=== Section Start ===

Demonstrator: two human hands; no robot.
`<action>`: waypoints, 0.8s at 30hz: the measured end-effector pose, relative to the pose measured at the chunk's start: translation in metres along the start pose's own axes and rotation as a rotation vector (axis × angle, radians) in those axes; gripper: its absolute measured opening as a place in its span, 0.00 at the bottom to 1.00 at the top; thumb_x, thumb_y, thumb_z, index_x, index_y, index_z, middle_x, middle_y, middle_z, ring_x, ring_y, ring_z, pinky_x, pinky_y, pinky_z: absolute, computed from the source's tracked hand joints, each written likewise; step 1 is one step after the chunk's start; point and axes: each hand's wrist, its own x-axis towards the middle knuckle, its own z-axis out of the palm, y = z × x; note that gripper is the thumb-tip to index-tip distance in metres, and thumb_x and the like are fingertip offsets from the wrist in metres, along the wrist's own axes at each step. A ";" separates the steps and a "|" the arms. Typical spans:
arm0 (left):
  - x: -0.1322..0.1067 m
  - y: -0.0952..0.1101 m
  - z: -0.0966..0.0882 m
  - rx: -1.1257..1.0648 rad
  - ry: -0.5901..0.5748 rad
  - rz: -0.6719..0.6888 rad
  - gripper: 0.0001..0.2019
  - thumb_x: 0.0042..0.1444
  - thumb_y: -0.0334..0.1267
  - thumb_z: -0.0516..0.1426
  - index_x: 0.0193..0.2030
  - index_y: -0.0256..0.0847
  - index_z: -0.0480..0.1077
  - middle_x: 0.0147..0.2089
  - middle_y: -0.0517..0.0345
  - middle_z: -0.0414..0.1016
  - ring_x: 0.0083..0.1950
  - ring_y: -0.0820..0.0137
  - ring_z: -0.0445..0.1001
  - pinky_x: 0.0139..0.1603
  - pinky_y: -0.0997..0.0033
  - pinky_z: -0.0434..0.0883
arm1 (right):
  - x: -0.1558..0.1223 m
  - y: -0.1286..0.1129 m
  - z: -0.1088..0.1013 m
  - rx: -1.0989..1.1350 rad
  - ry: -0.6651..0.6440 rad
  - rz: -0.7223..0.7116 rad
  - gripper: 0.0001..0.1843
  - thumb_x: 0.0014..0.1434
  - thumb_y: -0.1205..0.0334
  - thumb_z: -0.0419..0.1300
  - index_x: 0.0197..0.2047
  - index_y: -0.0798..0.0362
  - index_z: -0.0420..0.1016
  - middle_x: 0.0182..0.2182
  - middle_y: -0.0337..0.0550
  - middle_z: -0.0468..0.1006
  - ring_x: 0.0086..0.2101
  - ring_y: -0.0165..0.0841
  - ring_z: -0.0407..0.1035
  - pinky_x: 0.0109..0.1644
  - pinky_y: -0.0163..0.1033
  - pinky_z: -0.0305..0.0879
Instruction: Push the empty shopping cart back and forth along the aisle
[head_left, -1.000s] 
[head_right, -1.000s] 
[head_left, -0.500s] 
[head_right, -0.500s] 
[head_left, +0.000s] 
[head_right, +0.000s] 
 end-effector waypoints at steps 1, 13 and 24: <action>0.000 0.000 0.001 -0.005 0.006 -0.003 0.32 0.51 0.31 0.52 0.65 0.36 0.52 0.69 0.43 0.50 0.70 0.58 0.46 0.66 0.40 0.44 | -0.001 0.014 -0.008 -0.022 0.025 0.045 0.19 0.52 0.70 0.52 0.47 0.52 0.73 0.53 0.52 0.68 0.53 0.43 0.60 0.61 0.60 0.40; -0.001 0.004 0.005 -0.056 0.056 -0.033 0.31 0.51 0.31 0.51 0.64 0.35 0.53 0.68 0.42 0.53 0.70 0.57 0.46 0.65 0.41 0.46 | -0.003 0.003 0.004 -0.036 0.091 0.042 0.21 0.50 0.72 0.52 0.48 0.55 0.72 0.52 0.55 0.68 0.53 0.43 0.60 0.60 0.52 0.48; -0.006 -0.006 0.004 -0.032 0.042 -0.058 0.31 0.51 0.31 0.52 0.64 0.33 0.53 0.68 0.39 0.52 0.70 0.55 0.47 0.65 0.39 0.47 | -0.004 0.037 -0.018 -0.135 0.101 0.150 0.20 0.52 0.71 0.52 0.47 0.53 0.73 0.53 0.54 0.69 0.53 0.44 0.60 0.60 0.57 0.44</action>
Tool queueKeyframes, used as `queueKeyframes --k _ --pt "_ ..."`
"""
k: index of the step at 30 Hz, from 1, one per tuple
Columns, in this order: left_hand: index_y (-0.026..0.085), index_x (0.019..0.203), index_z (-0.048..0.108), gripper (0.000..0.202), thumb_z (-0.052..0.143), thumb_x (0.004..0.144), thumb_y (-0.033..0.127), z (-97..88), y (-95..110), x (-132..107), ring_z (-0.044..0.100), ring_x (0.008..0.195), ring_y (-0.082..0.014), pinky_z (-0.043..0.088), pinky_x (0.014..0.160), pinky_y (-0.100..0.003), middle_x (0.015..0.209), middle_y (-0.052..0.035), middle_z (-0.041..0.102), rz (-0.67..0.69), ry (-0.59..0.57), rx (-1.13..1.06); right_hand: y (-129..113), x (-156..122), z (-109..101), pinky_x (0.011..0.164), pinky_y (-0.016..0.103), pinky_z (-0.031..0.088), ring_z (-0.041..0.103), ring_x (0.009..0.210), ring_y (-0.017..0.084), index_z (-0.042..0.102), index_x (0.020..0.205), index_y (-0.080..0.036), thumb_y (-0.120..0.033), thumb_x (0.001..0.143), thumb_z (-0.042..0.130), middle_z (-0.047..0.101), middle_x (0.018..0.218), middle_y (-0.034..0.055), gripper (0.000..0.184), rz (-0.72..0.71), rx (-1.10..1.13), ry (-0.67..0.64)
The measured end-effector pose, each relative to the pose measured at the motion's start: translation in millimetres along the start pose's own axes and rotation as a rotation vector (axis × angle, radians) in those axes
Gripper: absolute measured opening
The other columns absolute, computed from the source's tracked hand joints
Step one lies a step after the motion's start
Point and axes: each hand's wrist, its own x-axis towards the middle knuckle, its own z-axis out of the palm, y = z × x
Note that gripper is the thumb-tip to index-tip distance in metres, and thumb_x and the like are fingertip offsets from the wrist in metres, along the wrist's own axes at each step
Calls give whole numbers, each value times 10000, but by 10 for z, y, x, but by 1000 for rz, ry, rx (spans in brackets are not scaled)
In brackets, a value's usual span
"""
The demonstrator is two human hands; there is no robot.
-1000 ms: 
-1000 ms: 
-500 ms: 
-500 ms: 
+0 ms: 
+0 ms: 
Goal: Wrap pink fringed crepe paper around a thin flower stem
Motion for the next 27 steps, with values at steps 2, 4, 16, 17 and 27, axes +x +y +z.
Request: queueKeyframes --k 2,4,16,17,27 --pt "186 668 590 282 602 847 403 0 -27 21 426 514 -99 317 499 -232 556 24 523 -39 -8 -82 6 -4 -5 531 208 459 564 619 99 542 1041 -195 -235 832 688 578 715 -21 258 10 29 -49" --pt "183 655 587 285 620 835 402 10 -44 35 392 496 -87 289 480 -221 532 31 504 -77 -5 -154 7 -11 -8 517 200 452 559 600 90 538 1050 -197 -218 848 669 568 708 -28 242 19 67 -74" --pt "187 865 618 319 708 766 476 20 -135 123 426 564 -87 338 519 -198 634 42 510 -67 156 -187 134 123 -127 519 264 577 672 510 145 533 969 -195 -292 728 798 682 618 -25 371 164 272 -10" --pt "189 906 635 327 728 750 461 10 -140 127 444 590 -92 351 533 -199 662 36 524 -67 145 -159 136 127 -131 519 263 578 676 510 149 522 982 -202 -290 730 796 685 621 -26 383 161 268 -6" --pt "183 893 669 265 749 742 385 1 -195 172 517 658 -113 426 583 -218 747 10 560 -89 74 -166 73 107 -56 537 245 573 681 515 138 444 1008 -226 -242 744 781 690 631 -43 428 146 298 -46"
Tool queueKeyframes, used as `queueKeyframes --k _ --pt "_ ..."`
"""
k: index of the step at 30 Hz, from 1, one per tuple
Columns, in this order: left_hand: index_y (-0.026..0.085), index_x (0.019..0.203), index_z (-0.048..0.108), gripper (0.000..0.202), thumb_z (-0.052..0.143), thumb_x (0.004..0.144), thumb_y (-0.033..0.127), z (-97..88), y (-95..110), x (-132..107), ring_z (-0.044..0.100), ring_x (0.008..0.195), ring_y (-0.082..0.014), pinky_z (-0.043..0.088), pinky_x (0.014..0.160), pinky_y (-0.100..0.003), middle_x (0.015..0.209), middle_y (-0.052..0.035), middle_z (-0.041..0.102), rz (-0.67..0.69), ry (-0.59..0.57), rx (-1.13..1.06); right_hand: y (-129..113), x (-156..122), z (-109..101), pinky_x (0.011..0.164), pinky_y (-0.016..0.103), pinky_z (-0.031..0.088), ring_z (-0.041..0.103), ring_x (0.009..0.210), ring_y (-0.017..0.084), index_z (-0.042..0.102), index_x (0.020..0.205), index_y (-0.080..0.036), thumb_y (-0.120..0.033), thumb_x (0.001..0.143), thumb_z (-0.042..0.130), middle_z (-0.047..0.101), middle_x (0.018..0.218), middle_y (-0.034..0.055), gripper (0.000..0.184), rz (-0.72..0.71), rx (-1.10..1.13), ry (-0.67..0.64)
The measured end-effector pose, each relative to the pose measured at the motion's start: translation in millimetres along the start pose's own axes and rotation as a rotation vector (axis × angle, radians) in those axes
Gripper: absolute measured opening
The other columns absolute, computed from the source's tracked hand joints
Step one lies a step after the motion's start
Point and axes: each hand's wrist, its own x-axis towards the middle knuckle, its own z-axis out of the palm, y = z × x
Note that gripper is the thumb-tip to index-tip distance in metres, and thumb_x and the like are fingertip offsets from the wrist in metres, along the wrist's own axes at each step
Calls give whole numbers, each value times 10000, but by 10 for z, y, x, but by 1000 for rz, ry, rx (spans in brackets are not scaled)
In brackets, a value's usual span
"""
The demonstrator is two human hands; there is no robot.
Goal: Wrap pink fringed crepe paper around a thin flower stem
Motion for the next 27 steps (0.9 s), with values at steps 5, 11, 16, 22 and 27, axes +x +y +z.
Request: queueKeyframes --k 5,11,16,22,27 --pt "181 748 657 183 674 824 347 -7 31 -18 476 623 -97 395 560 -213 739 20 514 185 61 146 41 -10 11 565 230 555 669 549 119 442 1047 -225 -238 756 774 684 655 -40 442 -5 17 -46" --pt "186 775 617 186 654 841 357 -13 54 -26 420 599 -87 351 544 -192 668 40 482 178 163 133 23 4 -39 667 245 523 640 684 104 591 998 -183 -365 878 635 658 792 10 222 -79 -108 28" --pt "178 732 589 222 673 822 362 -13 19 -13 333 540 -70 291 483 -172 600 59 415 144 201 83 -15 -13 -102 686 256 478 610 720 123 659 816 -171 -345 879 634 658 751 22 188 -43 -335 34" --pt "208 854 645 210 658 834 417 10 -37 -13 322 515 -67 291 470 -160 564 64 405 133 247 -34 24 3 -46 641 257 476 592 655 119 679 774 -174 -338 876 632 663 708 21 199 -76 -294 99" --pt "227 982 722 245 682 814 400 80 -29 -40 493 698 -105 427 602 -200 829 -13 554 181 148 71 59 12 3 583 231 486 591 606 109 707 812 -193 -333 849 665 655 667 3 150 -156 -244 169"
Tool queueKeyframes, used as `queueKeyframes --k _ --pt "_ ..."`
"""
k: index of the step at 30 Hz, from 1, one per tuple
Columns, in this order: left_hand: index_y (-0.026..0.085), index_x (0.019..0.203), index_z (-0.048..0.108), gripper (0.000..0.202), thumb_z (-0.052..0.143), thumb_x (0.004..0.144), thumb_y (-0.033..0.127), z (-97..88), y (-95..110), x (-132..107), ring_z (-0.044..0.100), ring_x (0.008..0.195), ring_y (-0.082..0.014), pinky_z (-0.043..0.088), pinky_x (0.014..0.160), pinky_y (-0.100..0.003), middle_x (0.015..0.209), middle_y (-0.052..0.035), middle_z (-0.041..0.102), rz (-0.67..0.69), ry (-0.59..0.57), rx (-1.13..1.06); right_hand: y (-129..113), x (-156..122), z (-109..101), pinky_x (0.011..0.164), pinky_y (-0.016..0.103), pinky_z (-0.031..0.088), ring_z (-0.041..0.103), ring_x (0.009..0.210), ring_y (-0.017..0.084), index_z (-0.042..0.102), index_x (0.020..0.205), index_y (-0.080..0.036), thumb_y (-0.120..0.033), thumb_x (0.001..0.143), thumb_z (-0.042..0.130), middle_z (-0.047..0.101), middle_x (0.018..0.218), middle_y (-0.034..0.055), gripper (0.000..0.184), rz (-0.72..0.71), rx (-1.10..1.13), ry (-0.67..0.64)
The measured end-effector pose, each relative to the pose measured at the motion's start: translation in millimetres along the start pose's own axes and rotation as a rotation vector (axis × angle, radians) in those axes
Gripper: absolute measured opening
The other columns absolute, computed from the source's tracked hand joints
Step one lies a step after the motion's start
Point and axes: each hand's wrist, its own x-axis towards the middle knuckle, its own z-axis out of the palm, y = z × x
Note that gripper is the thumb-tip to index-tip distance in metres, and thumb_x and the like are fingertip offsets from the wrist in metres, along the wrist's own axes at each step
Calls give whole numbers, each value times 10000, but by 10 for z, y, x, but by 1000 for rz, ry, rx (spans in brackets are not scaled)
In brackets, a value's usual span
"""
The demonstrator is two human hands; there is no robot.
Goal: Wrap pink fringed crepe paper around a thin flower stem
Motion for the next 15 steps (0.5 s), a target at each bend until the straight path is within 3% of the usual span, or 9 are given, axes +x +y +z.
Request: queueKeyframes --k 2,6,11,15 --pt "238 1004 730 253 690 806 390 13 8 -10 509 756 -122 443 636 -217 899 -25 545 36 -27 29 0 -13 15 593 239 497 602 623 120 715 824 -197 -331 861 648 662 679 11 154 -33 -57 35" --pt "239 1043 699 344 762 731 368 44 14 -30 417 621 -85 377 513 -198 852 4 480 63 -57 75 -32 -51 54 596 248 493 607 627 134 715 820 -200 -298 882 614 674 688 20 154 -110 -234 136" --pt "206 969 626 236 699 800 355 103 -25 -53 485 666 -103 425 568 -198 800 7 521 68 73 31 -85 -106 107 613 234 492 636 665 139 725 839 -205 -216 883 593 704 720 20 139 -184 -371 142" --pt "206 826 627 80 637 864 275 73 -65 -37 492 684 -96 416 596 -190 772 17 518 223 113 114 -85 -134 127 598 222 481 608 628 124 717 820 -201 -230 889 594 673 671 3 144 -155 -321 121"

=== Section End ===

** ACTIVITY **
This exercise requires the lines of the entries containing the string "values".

** REPLY **
Motion for the next 27 steps, with values at steps 2, 4, 16, 17 and 27, axes +x +y +z.
Motion for the next 27 steps (0.9 s), with values at steps 5, 11, 16, 22 and 27, axes +x +y +z.

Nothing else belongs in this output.